[Directions for this task] Please quote exactly the lines below from the line containing "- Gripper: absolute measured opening" to the line containing "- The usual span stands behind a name", both lines included, and nothing else.

[Listed records]
——————

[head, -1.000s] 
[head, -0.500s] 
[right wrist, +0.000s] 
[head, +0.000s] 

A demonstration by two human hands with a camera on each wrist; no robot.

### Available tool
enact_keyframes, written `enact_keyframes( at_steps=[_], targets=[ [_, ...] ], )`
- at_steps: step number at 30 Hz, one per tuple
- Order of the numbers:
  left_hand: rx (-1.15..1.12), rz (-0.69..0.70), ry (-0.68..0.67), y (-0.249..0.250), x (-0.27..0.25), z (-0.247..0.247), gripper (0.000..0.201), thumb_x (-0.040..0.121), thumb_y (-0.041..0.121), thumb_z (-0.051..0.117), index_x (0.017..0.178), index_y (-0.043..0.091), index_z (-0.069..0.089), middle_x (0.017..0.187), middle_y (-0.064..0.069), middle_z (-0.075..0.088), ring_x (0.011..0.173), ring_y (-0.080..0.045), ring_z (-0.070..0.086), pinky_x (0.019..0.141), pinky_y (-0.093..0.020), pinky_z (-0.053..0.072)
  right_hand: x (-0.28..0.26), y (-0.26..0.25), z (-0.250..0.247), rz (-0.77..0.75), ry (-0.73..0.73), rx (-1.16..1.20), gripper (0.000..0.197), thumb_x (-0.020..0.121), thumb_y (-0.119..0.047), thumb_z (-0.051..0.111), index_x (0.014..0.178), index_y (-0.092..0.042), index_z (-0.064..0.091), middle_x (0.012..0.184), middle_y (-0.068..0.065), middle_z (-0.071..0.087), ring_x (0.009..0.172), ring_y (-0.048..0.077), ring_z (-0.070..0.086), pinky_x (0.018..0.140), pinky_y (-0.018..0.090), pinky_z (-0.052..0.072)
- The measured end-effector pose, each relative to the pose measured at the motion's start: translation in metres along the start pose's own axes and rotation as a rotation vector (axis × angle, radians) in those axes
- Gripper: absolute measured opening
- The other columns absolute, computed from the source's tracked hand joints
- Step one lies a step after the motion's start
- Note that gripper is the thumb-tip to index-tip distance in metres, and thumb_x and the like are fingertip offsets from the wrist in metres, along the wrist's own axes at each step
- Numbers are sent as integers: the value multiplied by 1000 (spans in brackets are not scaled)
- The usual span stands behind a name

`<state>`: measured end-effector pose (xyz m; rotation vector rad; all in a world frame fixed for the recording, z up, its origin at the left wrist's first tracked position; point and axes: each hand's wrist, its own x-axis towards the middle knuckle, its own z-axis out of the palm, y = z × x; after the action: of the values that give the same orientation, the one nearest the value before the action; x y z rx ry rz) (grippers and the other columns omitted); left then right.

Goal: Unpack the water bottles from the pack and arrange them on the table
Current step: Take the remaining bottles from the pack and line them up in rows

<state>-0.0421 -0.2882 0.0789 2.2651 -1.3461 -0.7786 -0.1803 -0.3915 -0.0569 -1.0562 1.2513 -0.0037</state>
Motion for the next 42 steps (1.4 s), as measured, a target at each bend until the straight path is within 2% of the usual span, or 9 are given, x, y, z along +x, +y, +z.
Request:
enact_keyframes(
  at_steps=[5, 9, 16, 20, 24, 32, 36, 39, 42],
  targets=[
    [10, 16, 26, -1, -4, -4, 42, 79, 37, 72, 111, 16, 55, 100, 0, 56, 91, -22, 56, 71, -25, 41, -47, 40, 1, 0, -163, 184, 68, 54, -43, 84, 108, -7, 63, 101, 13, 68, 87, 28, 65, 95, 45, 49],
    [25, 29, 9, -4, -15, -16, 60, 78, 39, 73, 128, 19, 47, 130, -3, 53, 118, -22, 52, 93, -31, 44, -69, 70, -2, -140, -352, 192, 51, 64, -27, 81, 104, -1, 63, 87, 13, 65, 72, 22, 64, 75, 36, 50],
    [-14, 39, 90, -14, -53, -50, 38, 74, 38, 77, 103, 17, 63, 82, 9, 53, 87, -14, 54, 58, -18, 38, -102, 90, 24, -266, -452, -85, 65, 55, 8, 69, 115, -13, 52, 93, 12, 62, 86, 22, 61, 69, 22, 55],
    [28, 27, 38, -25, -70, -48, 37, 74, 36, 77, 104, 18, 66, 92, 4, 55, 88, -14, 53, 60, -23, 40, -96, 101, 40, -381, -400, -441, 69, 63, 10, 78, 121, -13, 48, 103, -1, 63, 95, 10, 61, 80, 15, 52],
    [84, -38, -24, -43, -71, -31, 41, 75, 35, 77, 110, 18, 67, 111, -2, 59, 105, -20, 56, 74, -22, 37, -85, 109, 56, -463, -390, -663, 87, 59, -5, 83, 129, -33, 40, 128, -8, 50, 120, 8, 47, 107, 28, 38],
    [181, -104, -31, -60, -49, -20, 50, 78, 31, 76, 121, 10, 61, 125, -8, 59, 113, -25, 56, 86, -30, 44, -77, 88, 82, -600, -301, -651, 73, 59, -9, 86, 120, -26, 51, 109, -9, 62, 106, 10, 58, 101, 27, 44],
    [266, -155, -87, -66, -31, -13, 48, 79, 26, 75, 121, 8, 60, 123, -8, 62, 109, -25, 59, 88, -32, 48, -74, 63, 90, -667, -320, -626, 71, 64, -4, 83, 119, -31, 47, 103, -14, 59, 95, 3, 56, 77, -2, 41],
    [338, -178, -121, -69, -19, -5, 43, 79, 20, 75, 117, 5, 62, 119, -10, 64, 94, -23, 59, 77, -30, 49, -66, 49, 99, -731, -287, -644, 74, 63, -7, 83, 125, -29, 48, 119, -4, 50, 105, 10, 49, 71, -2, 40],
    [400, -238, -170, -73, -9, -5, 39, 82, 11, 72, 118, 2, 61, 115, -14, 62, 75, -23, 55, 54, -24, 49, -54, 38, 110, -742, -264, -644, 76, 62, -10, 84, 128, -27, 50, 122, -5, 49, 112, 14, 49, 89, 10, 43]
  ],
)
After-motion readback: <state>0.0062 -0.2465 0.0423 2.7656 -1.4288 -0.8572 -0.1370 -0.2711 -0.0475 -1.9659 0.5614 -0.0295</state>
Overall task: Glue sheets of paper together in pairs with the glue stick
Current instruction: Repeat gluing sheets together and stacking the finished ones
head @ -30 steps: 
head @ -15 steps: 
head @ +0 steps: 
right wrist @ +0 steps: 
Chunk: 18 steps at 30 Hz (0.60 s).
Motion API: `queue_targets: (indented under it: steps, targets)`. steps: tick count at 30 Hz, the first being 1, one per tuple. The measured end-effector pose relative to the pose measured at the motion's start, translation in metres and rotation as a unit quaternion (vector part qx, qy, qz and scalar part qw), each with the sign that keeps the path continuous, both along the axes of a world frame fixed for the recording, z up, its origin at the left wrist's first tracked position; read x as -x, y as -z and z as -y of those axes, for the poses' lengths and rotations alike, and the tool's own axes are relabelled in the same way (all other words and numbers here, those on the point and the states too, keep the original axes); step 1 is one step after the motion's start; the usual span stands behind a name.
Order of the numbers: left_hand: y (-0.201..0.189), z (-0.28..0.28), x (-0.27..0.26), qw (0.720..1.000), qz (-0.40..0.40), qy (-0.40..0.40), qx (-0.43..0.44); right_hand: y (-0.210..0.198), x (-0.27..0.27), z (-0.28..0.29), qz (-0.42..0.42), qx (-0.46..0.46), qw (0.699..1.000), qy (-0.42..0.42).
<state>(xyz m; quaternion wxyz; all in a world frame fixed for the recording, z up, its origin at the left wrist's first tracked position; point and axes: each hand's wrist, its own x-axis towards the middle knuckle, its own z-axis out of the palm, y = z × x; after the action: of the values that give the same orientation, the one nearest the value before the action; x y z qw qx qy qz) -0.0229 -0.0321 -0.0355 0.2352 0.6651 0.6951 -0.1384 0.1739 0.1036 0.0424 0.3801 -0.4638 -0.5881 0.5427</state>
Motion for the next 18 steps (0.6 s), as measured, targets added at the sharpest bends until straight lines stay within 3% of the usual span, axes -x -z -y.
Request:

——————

[Answer to this exercise]
- Gripper: absolute measured opening
- The other columns absolute, computed from the source's tracked hand joints
- Step one lies a step after the motion's start
- Note that gripper is the thumb-tip to index-tip distance in metres, and thumb_x and the like are fingertip offsets from the wrist in metres, along the wrist's own axes at each step
- Numbers are sent as integers: the value multiplied by 1000 (spans in brackets are not scaled)
- The usual span stands behind a name

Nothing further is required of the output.